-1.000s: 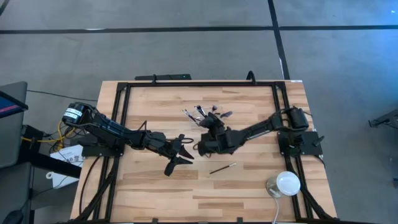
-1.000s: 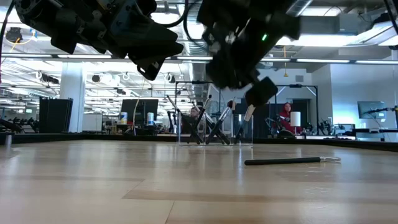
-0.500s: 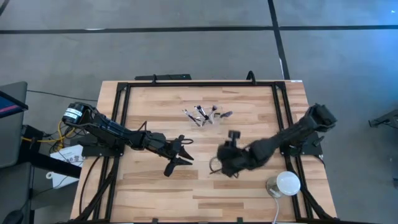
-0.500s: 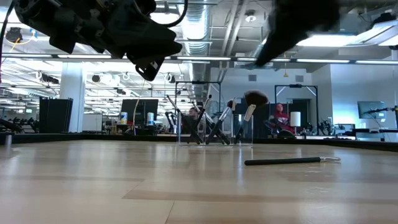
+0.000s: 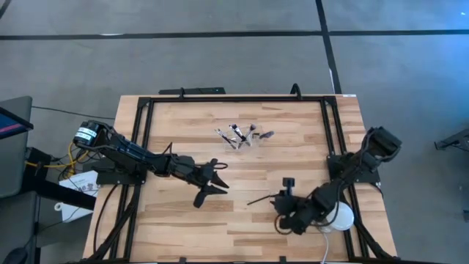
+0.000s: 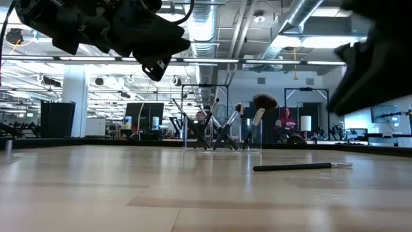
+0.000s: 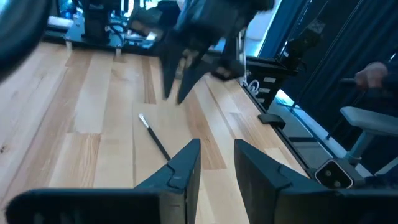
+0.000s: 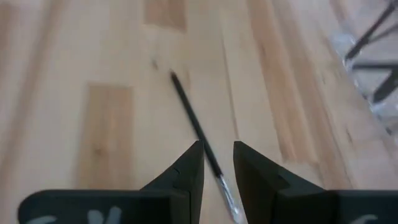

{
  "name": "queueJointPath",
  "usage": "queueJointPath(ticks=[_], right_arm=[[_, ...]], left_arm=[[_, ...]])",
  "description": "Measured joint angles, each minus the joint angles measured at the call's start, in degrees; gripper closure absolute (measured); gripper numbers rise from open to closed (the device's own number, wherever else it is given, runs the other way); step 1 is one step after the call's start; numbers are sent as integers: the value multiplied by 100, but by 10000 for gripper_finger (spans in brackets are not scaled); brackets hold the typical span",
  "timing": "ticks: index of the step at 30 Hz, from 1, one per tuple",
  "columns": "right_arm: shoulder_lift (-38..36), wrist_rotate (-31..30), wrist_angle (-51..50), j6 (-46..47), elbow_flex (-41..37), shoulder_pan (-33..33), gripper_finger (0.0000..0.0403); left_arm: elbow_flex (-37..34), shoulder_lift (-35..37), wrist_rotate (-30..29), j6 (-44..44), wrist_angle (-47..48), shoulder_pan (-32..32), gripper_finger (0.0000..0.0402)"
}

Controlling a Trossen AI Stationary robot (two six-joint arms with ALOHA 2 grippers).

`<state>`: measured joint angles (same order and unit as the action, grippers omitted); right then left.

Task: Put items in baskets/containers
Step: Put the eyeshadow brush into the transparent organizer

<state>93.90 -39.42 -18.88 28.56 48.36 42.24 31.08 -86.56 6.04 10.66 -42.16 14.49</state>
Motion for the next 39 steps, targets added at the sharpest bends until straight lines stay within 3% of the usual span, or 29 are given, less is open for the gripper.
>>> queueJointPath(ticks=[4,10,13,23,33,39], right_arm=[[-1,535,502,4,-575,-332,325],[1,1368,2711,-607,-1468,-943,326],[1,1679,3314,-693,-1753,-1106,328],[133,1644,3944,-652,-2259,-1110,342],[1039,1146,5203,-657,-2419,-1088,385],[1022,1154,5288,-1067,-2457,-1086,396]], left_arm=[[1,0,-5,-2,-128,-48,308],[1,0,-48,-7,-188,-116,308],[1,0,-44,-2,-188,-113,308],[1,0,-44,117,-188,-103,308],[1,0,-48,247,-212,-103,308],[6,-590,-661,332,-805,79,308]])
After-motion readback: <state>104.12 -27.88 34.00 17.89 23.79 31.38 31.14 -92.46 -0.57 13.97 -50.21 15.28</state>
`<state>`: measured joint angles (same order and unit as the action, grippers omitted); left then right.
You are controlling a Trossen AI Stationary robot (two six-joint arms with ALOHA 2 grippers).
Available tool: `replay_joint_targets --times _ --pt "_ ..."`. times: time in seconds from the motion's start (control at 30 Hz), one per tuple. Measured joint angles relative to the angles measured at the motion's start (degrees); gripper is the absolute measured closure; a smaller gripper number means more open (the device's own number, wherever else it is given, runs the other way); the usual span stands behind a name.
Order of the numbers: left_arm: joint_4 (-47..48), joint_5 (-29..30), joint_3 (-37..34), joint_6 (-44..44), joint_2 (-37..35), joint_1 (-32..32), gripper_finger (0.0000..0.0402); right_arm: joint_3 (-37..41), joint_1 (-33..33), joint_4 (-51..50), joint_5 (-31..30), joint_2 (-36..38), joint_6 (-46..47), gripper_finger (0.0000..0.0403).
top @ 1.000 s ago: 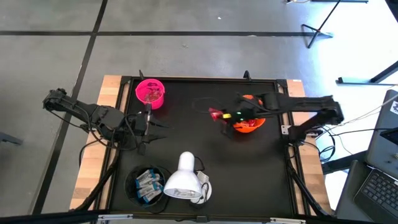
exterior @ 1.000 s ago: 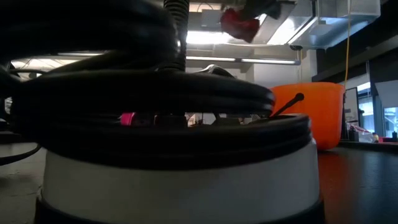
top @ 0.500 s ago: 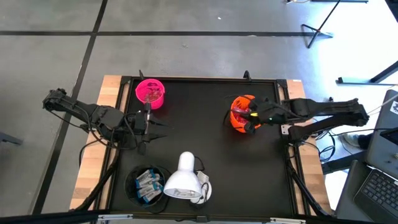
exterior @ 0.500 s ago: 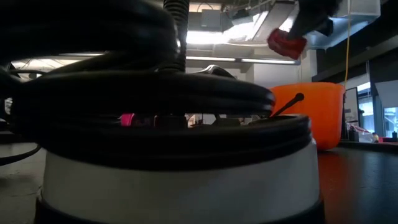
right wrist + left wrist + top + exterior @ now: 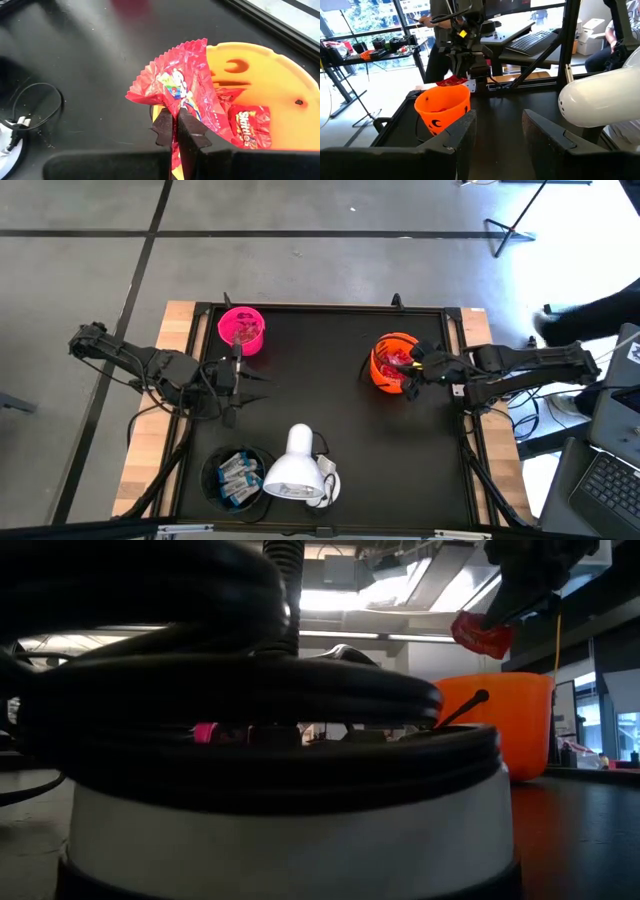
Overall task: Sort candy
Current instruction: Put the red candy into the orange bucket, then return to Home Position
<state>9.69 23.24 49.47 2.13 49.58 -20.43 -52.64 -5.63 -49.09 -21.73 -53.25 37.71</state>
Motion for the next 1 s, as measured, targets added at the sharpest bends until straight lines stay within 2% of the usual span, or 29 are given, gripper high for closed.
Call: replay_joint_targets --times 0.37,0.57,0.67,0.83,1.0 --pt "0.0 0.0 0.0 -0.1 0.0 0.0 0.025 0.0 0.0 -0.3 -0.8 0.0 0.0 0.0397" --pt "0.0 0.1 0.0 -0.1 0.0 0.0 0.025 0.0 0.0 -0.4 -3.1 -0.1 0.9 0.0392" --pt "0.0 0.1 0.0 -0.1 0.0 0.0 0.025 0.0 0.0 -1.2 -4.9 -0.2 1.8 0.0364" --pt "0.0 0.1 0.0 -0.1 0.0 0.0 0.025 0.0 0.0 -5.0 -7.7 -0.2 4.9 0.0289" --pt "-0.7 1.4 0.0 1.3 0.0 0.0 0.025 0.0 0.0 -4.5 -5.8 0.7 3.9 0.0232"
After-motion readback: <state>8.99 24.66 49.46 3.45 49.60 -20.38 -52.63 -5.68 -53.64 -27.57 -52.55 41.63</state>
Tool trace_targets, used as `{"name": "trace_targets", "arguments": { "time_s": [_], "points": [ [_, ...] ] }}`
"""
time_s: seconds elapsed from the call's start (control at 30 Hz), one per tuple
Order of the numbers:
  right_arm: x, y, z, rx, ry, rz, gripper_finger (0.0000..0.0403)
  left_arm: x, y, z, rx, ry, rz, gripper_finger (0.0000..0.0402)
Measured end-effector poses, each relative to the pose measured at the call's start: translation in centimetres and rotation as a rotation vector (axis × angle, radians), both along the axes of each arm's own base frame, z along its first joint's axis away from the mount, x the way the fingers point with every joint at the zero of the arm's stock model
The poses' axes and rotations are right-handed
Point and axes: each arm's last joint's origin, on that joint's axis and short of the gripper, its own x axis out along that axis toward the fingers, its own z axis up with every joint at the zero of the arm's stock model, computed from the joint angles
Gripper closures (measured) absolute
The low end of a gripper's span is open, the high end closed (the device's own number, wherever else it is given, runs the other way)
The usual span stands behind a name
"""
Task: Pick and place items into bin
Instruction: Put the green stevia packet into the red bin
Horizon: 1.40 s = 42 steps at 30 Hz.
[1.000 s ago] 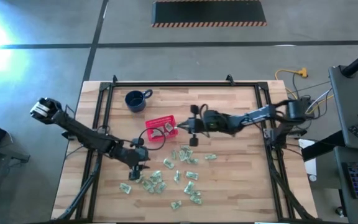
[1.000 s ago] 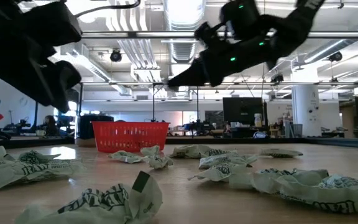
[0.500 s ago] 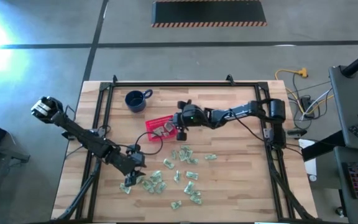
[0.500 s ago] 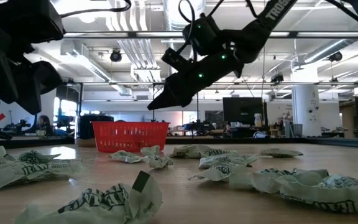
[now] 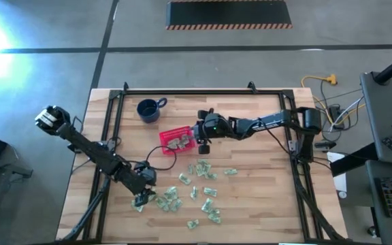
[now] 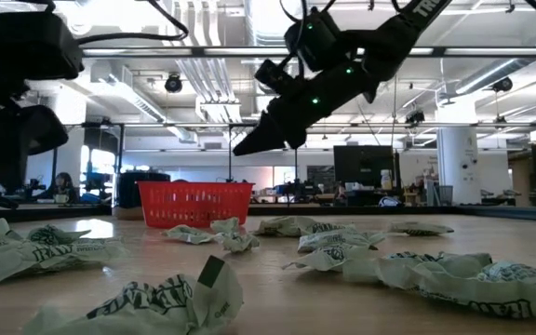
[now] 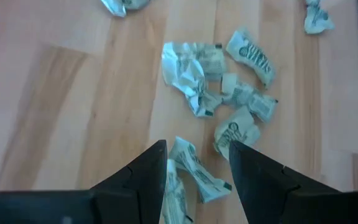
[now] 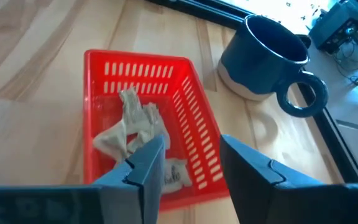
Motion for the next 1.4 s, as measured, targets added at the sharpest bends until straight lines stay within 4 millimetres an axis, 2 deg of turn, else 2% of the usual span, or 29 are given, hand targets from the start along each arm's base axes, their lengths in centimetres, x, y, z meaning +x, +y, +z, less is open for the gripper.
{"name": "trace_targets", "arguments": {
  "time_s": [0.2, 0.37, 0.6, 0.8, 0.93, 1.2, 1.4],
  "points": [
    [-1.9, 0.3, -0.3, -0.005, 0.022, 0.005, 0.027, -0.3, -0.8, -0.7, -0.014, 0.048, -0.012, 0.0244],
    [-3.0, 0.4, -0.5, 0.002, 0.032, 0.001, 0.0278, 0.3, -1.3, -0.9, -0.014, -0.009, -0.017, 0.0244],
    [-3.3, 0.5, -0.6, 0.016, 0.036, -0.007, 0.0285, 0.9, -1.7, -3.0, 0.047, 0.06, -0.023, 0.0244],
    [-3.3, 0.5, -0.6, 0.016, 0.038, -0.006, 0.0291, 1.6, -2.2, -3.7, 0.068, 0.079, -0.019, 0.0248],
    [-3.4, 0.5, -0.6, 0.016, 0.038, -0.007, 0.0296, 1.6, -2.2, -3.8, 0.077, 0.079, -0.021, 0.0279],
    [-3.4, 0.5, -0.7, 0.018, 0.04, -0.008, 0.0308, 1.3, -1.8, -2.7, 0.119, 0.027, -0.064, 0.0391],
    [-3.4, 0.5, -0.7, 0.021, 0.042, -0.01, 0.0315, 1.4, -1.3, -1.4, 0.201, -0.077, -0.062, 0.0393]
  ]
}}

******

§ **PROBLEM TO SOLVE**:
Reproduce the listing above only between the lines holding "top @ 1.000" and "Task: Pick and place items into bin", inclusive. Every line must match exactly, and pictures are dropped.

§ **RESPONSE AREA**:
top @ 1.000 s ago: 
exterior @ 1.000 s ago: 
top @ 0.500 s ago: 
exterior @ 0.500 s ago: 
right wrist + left wrist + top + exterior @ now: 
Overall task: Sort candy
Current instruction: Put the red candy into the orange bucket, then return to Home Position
<state>9.69 23.24 49.47 2.13 49.58 -20.43 -52.64 -5.63 -49.09 -21.73 -53.25 37.71</state>
Motion for the next 1 s, as measured, targets added at the sharpest bends until straight lines stay within 2% of the usual span, or 29 are given, gripper high for closed.
Call: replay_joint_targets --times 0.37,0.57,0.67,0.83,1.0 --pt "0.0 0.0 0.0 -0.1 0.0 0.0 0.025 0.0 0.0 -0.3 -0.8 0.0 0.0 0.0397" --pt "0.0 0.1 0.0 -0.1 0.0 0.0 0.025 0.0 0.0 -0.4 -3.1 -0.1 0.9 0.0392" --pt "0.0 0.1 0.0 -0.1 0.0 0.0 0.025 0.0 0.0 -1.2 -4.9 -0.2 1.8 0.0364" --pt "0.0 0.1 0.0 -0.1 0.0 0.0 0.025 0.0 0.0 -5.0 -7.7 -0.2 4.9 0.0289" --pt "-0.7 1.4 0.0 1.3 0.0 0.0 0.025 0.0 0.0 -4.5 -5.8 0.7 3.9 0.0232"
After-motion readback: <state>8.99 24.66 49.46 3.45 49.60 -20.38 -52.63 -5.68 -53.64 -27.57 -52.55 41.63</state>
Tool trace_targets, used as `{"name": "trace_targets", "arguments": { "time_s": [_], "points": [ [_, ...] ] }}`
"""
time_s: seconds elapsed from the call's start (control at 30 Hz), one per tuple
Order of the numbers:
  right_arm: x, y, z, rx, ry, rz, gripper_finger (0.0000..0.0403)
  left_arm: x, y, z, rx, ry, rz, gripper_finger (0.0000..0.0402)
Measured end-effector poses, each relative to the pose measured at the call's start: translation in centimetres and rotation as a rotation vector (axis × angle, radians), both along the axes of each arm's own base frame, z along its first joint's axis away from the mount, x the way the fingers point with every joint at the zero of the arm's stock model
The poses' axes and rotations are right-handed
Point and axes: each arm's last joint's origin, on that joint's axis and short of the gripper, its own x axis out along that axis toward the fingers, its own z axis up with every joint at the zero of the arm's stock model, computed from the joint angles
Gripper closures (measured) absolute
The low end of a gripper's span is open, the high end closed (the device's own number, wherever else it is given, runs the other way)
The usual span stands behind a name
"""
Task: Pick and place items into bin

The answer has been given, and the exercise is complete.